Of all the major streaming contenders, PrimeVideo has easily the best (the only?) selection of b-movies or exploitation shockers. This 1956 film boasts a terrible screenplay (and some of the most stilted dialogue you’ll ever witness) by the infamous Ed Wood, whose real claim to infamy was the subsequent Glen Or Glenda and Plan 9 From Outer Space. The Violent Years isn’t in the same rarefied league as those extraordinary fuckups, but fans of bad movies will still find plenty to make them salivate here. Presumably inspired by successful teen rebellion films like Blackboard Jungle, it’s about a spoilt but neglected high school student (Playboy pin-up Jean Moorhead as gang leader Paula Parkins) who robs and kills for thrills.


Moorhead actually plays her character well and has real charisma, but like the other “teens”, she looks at least 25. The other actors move stiffly and read their reliably awful lines so slowly that you wonder if the crew were on Valium. There’s a lot to enjoy, including the spectacularly clunky editing, the looped scenes of 1950s American shagging wagons, the tiny airless box masquerading as a courtroom, and a moralising tone that makes the suggestion that the gang are really working for… wait for it… those dirty, evil foreign communists! Apparently the great industrial rock band Ministry used multiple lines from the film in their song ‘So What?’ – a question that’s used frequently by bad, bad Paula in the movie before she’s convicted of murder, and uh… (spoiler alert) dies in childbirth. 7/10

The Wonderful Story Of Henry Sugar (Netflix)
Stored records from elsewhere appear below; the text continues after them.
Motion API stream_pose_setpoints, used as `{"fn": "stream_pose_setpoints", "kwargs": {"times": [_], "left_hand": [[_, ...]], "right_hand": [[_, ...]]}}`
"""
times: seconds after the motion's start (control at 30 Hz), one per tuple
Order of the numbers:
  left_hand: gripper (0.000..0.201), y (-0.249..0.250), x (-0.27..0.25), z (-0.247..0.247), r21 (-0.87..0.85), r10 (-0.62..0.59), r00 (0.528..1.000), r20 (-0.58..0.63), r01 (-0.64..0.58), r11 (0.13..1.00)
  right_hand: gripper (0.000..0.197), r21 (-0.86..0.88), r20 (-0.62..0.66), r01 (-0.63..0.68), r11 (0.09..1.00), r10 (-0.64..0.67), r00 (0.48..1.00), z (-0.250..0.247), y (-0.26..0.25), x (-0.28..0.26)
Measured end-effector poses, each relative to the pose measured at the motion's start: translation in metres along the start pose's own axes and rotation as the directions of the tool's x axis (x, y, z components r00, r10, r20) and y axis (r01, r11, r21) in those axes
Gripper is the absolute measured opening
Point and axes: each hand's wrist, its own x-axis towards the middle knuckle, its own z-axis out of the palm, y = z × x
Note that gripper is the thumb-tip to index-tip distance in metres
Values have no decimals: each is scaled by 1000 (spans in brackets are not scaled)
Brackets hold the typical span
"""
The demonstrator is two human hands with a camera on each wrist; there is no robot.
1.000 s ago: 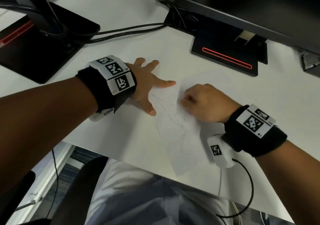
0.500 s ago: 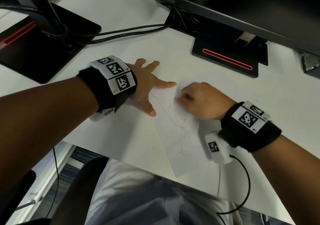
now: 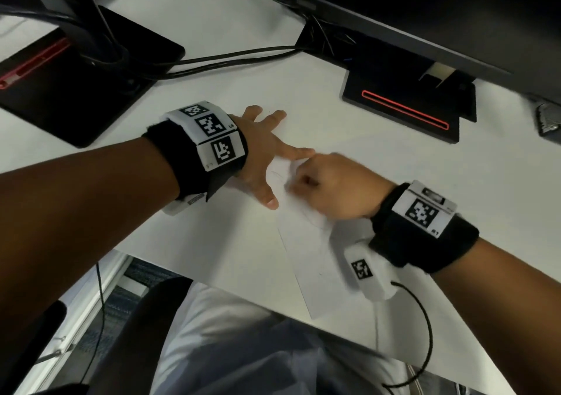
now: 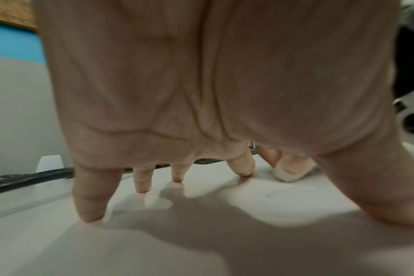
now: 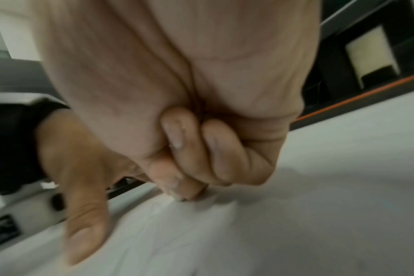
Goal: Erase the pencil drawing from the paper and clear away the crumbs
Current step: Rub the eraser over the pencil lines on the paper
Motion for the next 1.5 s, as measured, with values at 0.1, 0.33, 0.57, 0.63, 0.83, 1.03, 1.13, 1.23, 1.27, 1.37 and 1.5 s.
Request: {"fn": "stream_pose_setpoints", "kwargs": {"times": [0.1, 0.33, 0.57, 0.63, 0.83, 1.03, 1.13, 1.23, 1.27, 1.37, 1.5], "left_hand": [[107, 1, -1, -1, -8, -9, 1000, -10, 9, 1000], [105, 1, -2, -1, -9, -8, 1000, -21, 8, 1000], [106, 1, -2, 0, -9, -2, 1000, -16, 2, 1000], [106, 1, -4, -1, -11, -10, 1000, -12, 10, 1000], [107, 0, 0, 0, -7, 0, 1000, -16, 0, 1000], [112, -3, 0, 4, 14, 10, 999, -36, -10, 1000], [108, -2, -1, 3, 12, -9, 1000, -20, 9, 1000], [112, -5, 1, 5, 10, -1, 1000, -24, 1, 1000], [113, -5, 2, 6, 9, 6, 999, -35, -6, 1000], [109, -6, 1, 6, -8, 10, 1000, -22, -10, 1000], [109, -4, -1, 4, 17, -1, 999, -32, 1, 1000]], "right_hand": [[32, 28, -47, -44, 999, 45, 998, -8, 4, 4], [34, 24, -49, -30, 999, 31, 998, -8, 1, 7], [35, 18, -33, -29, 999, 29, 999, -4, -1, 11], [35, 18, -59, -52, 999, 53, 997, -6, -1, 13], [38, -5, -64, -17, 1000, 17, 998, -6, -6, 13], [36, 21, -25, 39, 999, -39, 999, 5, -14, 13], [39, 66, -96, -83, 994, 89, 991, -5, -8, 17], [30, 85, -34, -25, 996, 28, 999, 1, -17, 15], [28, 93, -20, -14, 996, 16, 1000, 2, -20, 14], [38, 96, -87, -85, 992, 94, 992, -2, -14, 18], [34, 149, -72, -67, 987, 78, 994, 5, -24, 16]]}}
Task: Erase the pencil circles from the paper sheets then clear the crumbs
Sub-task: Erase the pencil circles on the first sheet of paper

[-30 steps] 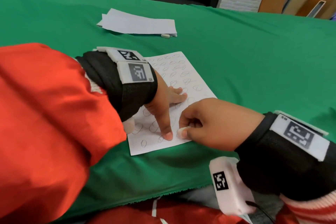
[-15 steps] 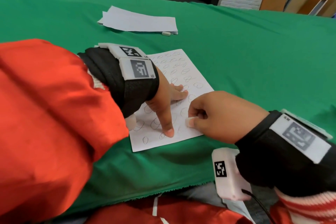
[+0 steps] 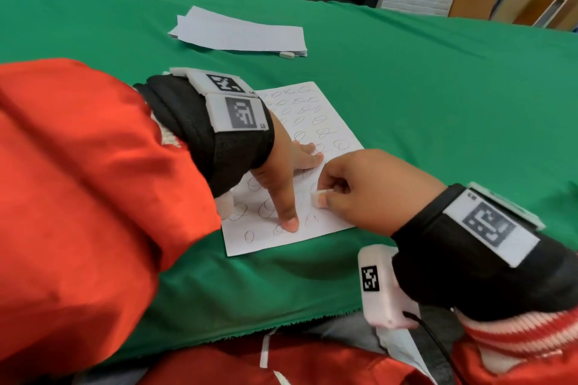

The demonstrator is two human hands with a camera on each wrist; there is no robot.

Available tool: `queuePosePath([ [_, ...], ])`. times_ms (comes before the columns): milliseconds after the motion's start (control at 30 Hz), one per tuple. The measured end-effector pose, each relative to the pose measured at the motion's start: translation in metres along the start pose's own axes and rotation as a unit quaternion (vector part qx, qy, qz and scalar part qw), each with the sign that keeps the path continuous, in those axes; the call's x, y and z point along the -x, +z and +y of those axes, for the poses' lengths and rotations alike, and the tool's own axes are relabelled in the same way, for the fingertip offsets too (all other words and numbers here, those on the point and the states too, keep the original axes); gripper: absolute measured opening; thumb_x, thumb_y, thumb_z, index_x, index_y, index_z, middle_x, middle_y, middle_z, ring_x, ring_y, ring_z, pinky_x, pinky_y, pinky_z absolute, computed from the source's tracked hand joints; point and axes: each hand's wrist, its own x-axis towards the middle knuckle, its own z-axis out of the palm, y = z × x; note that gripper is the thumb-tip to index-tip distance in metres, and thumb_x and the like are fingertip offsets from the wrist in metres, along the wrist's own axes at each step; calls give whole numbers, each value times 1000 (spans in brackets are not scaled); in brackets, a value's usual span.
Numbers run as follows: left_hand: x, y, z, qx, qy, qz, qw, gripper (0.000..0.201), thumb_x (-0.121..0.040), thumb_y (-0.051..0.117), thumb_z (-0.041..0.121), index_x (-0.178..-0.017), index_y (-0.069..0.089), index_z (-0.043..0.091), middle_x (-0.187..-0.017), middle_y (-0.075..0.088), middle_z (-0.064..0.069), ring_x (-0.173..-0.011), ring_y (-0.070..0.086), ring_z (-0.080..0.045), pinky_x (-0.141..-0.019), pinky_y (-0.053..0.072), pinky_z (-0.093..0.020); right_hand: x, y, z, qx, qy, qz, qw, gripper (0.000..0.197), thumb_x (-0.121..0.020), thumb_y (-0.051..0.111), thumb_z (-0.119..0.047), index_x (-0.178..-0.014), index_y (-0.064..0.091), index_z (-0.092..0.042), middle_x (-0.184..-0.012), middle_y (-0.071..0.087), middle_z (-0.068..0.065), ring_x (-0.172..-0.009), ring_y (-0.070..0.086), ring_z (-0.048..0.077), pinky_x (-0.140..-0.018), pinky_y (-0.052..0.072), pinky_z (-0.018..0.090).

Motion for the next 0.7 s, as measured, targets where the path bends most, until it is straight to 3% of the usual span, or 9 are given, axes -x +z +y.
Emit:
queuePosePath([
  [67,1,0,1,-1,2,2,1000,119,-71,68,60,-149,-16,31,-156,-21,10,-146,-8,-12,-116,0,-37,2,1,0,-2,-15,-2,1000,8,-87,57,-32,-81,55,-28,-67,48,-12,-68,46,8,-58,36,21],
  [167,-1,0,1,-9,4,1,1000,120,-71,67,61,-149,-17,29,-156,-22,9,-146,-9,-12,-116,-1,-38,8,3,-4,-24,-49,-31,998,4,-84,60,-30,-80,60,-28,-66,52,-12,-62,46,2,-60,39,17],
  [333,0,0,0,4,10,2,1000,114,-70,69,60,-150,-9,35,-156,-21,10,-146,-8,-13,-116,1,-39,-1,3,-1,-26,-24,4,999,12,-86,61,-35,-77,55,-29,-64,48,-13,-59,43,-1,-54,31,11],
  [500,0,0,1,-9,3,2,1000,118,-71,67,62,-149,-16,31,-156,-22,10,-146,-7,-12,-116,1,-37,5,4,-3,-51,-41,-35,997,8,-83,63,-34,-80,63,-27,-63,53,-11,-56,46,0,-55,35,13],
  [700,-2,1,-1,4,10,1,1000,116,-70,69,60,-150,-10,34,-156,-22,10,-146,-8,-12,-116,0,-38,0,4,-2,-35,-16,0,999,10,-86,61,-35,-78,58,-29,-62,47,-13,-57,42,-2,-52,28,11],
])
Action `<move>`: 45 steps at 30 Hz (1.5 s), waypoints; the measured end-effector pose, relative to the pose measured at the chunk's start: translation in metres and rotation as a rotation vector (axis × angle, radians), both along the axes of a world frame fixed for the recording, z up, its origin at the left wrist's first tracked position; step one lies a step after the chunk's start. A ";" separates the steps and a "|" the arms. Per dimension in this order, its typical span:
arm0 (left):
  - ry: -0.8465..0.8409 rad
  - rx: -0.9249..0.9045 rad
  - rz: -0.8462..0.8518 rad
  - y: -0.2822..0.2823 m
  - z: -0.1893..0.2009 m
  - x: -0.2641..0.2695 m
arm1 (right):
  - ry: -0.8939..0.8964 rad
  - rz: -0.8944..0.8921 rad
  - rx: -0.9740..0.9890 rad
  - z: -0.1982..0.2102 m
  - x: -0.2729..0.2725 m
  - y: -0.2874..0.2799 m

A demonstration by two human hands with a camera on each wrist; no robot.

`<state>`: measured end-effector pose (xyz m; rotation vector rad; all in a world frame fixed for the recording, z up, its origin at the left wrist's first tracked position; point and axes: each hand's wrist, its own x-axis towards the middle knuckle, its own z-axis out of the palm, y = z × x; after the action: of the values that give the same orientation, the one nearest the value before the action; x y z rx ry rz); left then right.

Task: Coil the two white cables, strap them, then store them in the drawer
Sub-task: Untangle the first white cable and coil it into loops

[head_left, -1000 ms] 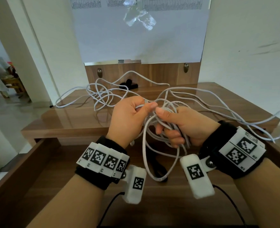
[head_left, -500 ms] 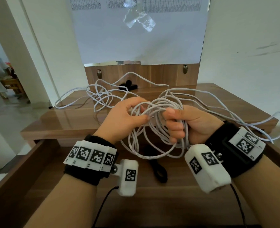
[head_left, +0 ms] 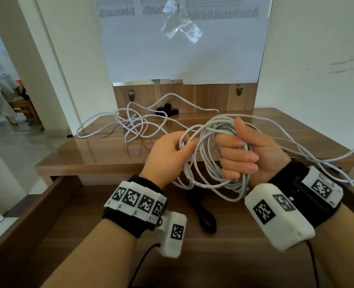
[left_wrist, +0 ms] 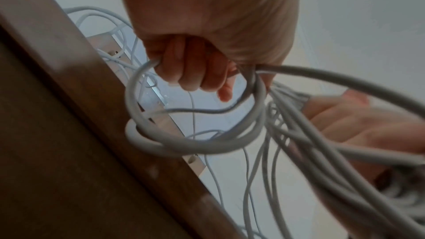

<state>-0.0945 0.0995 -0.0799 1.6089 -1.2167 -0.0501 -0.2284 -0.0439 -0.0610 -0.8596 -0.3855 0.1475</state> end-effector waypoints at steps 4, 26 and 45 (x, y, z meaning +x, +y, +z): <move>0.037 -0.040 -0.007 0.007 0.007 0.012 | 0.050 -0.181 0.059 0.005 -0.005 -0.017; -0.155 -0.232 0.326 0.023 0.014 0.027 | -0.083 -0.706 0.519 0.018 -0.035 -0.062; 1.305 -0.845 -0.522 0.024 0.028 0.037 | 0.079 -1.278 0.385 0.019 -0.032 -0.051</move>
<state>-0.0579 0.1237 -0.0519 0.2659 -0.4189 -0.6984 -0.2606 -0.0952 -0.0416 -0.5820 0.2536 -1.0404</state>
If you’re in the mood for a witty and somewhat eccentric, yet easy to watch half hour’s entertainment, then check this out. This second Wes Anderson adaptation of a Roald Dahl short story (the other being Fantastic Mr Fox) is a fabulously creative yet succinct story about a rich but empty chap who becomes obsessed with the story of a guru who could see without using his eyes.


It helps that the film features top talent like Ben Kingsley, Ralph Fiennes and Benedict Cumberbatch, but more important than that is the cleverness of the writing and the brilliance of the very stylised set design, which unfolds like the layers of a Victorian theatre production. Apparently there are three more short Roald Dahl films to follow, which should add up to a perfect quartet if The Wonderful Story Of Henry Sugar is anything to go by. 8/10

Violent Night (Neon/Prime Video)

Some viewers might feel that blood and guts has no place in a Christmas context with its good cheer and goodwill to all, but Violent Night (2022) is a cracking load of fun for the grownups to watch after the wee monsters have gone to bed. David Harbour (Jim Hopper in Stranger Things) plays a rather disillusioned Santa who gets caught up in a violent heist on Christmas night and calls on his ancient Nordic fighting skills to save a family from the nasty criminals.


There are so many really terrible Christmas movies (almost as many as terrible Christmas songs) so I was pleasantly surprised to find that, while Violent Night doesn’t exactly exercise the old grey matter, it does provide an hour and a half of enjoyable entertainment. If, like me, you love a good revenge film, then you’ll laugh yourself silly (or at least titter away) while Santa dishes out his violent “gifts” to the very, very bad villains in most creative ways. It’s a bit gory but also a load of fun, and ultimately, quite sweet. 7/10

When Evil Lurks (AMC)

If you’ve a hankering for horror but find the current offerings cliched-ridden and demographically driven, then try this. When Evil Lurks is an Argentinian film with a gritty, genuinely spooky aroma that’s miles away from teen scream cliches, and although it’s essentially a film about possession, its folklore-derived version of the phenomenon is radically different from the typical Catholic guilt housebound exorcism genre. The film’s murky rural setting and no-name actors give it an almost documentary allure, which makes the film’s gory set pieces all that much more shocking. It also helps that unlike American horrors, those scenes don’t come at you with predictable timing.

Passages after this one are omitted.